A. Stop his RRSP contributions and close his line of credit.
B. Transfer his pension funds to his RRSP and apply for CPP/QPP.
C. Stop his RRSP contributions and transfer his DCPP funds to a LIF or an annuity.
D. Transfer his pension funds to a LIRA and apply for CPP/QPP.
D. Transfer his pension funds to a LIRA and apply for CPP/QPP.
Irwin recently retired from thirty years of service with a trucking company. He has a lump sum of money in a LIRA from a prior employer that he wishes to purchase an annuity with, to cover the costs of his
personal health insurance once his group coverage runs out in four months’ time when he turns 65. Although he appreciates the reduced risk an annuity provides, he would like to see the payments increase gradually over time, because he is sure the rates on his private health coverage will steadily rise in years to come. What type of annuity would best meet Irwin’s needs?
A. A registered variable income annuity.
B. A non-registered variable income annuity.
C. A registered indexed income annuity.
D. A non-registered indexed income annuity.
C. A registered indexed income annuity.
Jamil, a resident of Ontario, plans to put a significant amount of cash in a long-term investment. His main concerns involve his chronic health issues. He has been hospitalized recently and while he is recovering, he is still off work. He intends to invest his money for income either in the XYZ dividend mutual fund or in a segregated fund whose underlying investments are units of the XYZ mutual fund. He intends for his entire estate to go to his two adult children. What is, for Jamil, the key advantage of the segregated fund over the XYZ mutual fund?

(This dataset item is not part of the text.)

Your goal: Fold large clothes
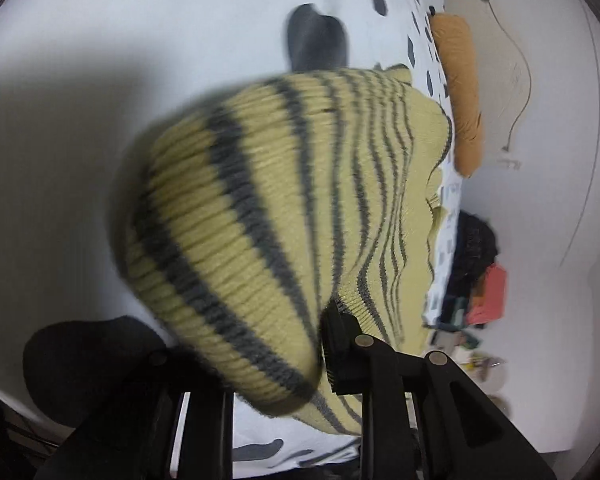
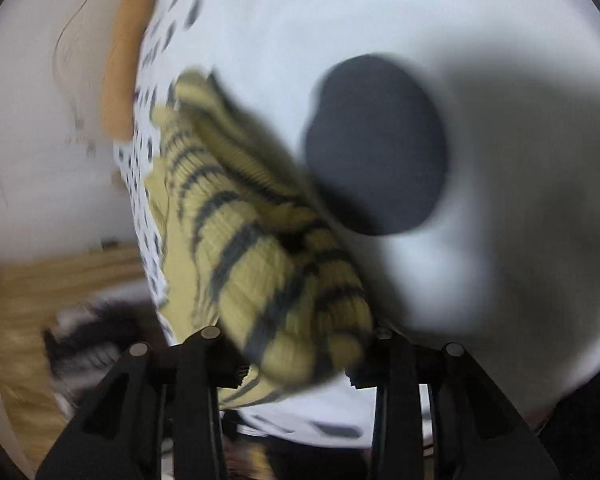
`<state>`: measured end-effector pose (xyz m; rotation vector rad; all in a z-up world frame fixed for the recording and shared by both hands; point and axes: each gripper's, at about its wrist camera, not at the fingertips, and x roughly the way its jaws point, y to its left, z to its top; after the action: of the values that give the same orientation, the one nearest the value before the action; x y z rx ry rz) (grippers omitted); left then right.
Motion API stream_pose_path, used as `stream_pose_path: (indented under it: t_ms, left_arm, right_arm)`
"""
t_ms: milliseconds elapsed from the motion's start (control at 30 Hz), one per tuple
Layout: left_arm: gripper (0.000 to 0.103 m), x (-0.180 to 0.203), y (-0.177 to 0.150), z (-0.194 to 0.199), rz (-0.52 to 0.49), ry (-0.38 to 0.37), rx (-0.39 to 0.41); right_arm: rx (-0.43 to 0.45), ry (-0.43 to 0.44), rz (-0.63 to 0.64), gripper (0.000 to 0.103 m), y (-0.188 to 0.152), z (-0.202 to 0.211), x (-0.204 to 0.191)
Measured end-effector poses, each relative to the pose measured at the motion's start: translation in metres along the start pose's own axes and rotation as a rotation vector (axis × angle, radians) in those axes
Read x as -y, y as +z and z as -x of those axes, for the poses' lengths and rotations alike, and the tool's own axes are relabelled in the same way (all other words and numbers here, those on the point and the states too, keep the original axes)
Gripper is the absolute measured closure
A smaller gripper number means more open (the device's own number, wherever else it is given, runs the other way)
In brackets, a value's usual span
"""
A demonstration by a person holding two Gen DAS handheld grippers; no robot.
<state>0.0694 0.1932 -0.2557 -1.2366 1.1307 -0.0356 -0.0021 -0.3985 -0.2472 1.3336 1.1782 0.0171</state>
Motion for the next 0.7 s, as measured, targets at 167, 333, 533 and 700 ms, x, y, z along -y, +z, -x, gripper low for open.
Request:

A. Absence of medical underwriting.
B.Exemption from probate fees.
C.Lower management fees.
D.Tax treatment of dividend income.
B.Exemption from probate fees.
Question 16:
David and Suzan are meeting with their life licenced insurance agent to discuss transferring David’s GRRSP into an annuity. They have done some research into various investment options and determined
that an annuity is what they feel most comfortable with. Still, they are confused about the different kinds of annuities available. They tell their insurance agent that the income from the annuity is meant to fund their basic living expenses, and that they do not expect this amount to diminish very much in the event either of them passes away. What type of annuity would best suit David and Suzan’s needs?
A. A T-90 annuity on each of their lives.
B. A joint and last survivor annuity.
C. A life annuity on each of their lives.
D. A life annuity on David’s life with a 15-year guarantee period.
B. A joint and last survivor annuity.